Love my Carolinas, they are pushing 3 years now and the right toe is a bit blown out, but I think they will get me through the winter. I saved the box for 2 years swearing I would order 2 more pairs. I lost that box in my last move , and now I am back to square one. They are easily the most comfortable boot I have ever worn, including hiking boots which weighed half as much.

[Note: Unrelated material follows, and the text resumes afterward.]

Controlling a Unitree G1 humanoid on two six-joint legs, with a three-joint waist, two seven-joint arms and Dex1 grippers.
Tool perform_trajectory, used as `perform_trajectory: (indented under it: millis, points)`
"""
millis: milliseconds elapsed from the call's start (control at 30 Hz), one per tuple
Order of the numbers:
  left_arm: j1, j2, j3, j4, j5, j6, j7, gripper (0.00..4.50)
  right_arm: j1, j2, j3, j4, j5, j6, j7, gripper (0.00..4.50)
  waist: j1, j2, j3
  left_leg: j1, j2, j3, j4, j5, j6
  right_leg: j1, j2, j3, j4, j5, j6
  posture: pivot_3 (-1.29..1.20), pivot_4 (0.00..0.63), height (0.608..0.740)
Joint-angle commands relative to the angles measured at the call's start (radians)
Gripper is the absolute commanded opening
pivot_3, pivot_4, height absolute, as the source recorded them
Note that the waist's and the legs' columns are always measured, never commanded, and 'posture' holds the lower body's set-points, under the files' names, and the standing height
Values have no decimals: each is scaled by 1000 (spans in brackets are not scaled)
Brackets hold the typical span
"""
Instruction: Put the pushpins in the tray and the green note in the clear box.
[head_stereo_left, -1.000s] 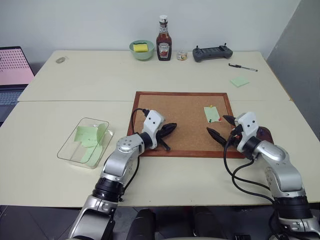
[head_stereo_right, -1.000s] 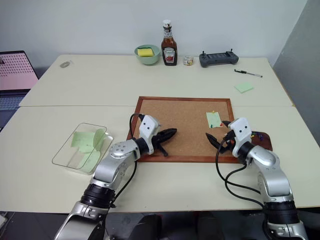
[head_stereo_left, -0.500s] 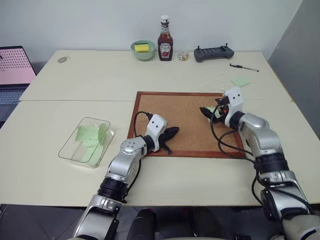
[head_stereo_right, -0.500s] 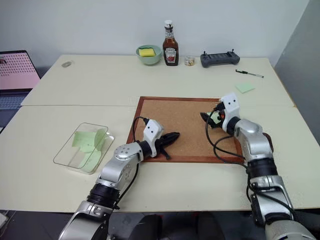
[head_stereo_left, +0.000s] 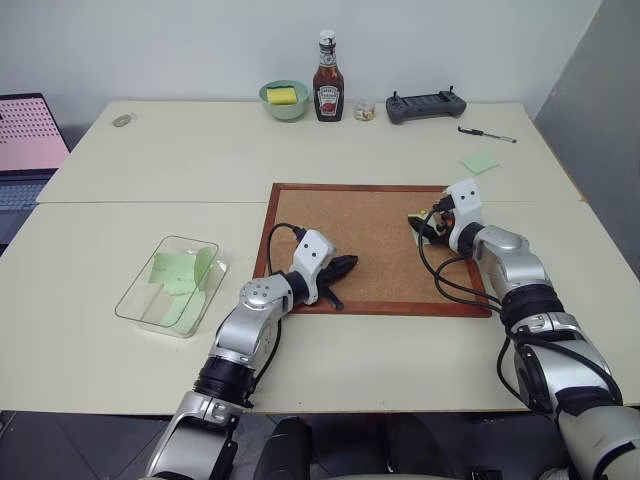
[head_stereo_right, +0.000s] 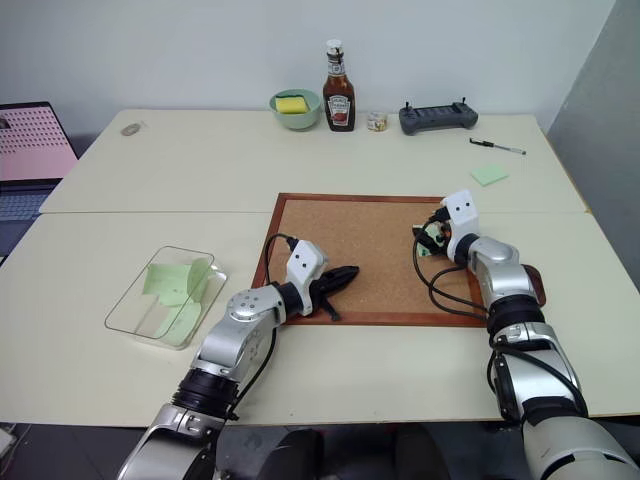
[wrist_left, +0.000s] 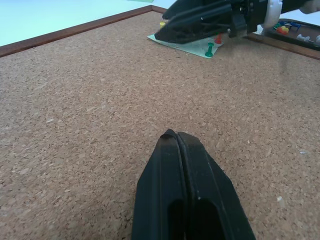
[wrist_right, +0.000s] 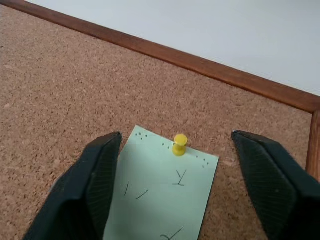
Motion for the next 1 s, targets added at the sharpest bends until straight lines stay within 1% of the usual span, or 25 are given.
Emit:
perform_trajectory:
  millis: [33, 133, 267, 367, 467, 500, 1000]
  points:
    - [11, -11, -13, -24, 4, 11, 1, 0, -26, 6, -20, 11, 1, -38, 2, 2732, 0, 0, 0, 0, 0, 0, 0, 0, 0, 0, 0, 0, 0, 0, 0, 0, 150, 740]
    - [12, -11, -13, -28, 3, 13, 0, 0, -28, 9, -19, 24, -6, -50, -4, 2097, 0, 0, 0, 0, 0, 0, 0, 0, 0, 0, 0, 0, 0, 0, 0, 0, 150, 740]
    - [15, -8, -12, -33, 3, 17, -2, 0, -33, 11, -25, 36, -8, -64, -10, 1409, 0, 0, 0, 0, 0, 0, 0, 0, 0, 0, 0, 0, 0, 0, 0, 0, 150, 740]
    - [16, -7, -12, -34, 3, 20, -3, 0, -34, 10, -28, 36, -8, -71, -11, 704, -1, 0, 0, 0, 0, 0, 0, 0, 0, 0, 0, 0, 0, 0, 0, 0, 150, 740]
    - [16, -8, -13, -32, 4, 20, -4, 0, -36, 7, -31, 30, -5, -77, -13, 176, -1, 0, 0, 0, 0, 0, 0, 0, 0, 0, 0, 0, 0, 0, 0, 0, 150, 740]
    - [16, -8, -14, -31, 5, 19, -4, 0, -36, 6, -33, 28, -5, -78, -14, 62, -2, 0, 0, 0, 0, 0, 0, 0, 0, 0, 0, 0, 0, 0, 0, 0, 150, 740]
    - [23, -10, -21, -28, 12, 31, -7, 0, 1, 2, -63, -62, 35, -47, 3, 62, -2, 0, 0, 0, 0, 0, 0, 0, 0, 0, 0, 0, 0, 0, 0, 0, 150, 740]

edit: I had the hiking boots when I lived out west, as there is no such thing as "hiking" here in the flatlands.


----------



## chicken steve (Mar 22, 2011)

daveEM said:


> The custom orthotics aren't cheap (mine cost $500 but included the laser scan of my feet). Usually the foot doc places have a cheaper standard model ($60 or so). Drug stores garbage for $20.
> 
> .


I wouldn't mind learning more of this Dave....

~CS~


----------



## wildleg (Apr 12, 2009)

now that the forum gives rewards, maybe you can get these for free:


----------



## daveEM (Nov 18, 2012)

chicken steve said:


> I wouldn't mind learning more of this Dave....
> 
> ~CS~


This is the machine the doc used on me. When your customs wear out (mine are still good at 10 months) they have the digital file and you just order another pair, - with some savings I hope.

http://www.youtube.com/watch?v=bpb9s3zY5M0


----------



## Destined_Sparky (Sep 16, 2014)

Timberland Pro-Series.


----------